Towering limestone chimneys venting steam at dawn over the pale flats of Lake Abbé, flamingos wading in the foreground
← Djibouti

Lake Abbé

"Standing among the chimneys at sunrise felt less like travel and more like trespassing on geological time."

The road to Lake Abbé from Ali Sabieh took four hours on tracks that barely qualified as tracks, through scrub desert where the occasional acacia tree looked like it had given up. My driver, a quiet man named Hassan who communicated mainly through gestures and silences, had done this route hundreds of times and drove with the calm of someone who had long since stopped being surprised by anything the landscape offered. When the chimneys appeared on the horizon — dozens of them, some reaching thirty meters, all venting white steam against a sky just beginning to lighten — he gave the first real reaction I’d seen from him. He slowed the car. Even he looked.

Lake Abbé straddles the border between Djibouti and Ethiopia, fed by the Awash River and gradually evaporating in the extreme heat of the Afar Triangle. What makes it unlike any other lake in the world is the limestone chimneys — natural formations built up over centuries by hot springs pushing mineral-rich water through the lake floor. At dawn, with the steam rising and the light coming in horizontally across the pale, cracked flats, the scene has a quality I can only call cinematic, except that word implies artifice and there is nothing artificial about this. It’s a place that still seems to be discovering what it is.

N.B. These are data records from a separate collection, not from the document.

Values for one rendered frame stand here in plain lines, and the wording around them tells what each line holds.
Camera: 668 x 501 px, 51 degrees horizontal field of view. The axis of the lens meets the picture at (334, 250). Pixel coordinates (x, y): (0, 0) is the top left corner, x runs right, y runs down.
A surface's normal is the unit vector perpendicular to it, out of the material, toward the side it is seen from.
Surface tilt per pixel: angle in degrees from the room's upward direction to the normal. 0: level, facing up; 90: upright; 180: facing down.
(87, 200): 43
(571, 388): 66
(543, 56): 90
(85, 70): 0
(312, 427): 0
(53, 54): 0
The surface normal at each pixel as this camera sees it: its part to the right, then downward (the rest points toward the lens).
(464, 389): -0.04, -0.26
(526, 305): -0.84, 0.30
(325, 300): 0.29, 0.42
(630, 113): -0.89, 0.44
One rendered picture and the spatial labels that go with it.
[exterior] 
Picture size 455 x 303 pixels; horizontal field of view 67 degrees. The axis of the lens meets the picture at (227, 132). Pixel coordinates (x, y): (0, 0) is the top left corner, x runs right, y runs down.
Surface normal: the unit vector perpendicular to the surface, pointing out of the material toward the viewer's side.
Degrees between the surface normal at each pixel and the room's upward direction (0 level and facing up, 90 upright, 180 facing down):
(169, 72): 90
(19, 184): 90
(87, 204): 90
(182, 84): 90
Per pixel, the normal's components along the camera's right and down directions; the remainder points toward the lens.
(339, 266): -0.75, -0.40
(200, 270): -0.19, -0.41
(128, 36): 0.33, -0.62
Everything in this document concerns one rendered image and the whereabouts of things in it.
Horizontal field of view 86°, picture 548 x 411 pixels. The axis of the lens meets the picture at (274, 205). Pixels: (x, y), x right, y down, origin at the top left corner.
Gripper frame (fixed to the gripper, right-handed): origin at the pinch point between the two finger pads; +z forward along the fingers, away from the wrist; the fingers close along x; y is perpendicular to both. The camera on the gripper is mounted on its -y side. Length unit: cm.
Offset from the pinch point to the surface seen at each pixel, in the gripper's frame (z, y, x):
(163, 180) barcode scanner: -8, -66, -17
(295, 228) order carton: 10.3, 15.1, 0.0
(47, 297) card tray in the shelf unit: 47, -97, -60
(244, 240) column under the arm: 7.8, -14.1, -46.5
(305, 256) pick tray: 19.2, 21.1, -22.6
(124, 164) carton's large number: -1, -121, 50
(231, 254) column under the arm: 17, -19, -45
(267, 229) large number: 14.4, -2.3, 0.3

Limestone chimneys rising thirty meters from the pale flats, steam curling in the morning light

The flamingos arrive in the shallow margins where the lake water is pink with algae and brine shrimp. Thousands of them, moving in slow, synchronized patterns, occasionally lifting and resettling in bursts of pink against the grey mineral landscape. I’d seen flamingos in Camargue and in the Yucatán, but never against a backdrop this severe. The contrast was almost violent — soft birds on hard, alien ground, their reflections shimmering in water that shouldn’t logically be able to support anything.

We camped the night with a small group of Afar nomads who had set up near the lake’s edge. They had goats, a fire, and a particular kind of hospitality that involves feeding you first and asking questions later — heavily sweetened tea, flatbread, something that might have been dried goat meat, all consumed in the light of a fire while the chimneys continued their steady exhalations behind us. I don’t speak Afar. They didn’t speak French or Spanish. We managed for two hours in a shared silence that wasn’t uncomfortable.

Flamingos moving through the pink shallows of Lake Abbé at dusk, chimneys rising beyond them

Dawn was the thing to wait for. I was awake before the light, standing among the chimneys in a landscape so still that the steam rising from the vents was the only movement anywhere. The sun came up behind a ridge, then cleared it, and for fifteen minutes the light on the limestone was orange, then gold, then white. The flamingos began to stir. A few goats appeared from somewhere. Hassan emerged from his blanket and made tea without saying anything. It was the kind of morning that makes the journey preceding it feel not just worthwhile but necessary.

When to go: November through March. The track becomes impassable after heavy rain, which is rare but not impossible. A 4WD vehicle is essential — there are no roads and the flats can be deceptive. Most visitors overnight at the lake to catch sunrise and sunset, which is the correct approach. The distance from Djibouti City means a single day trip doesn’t do it justice.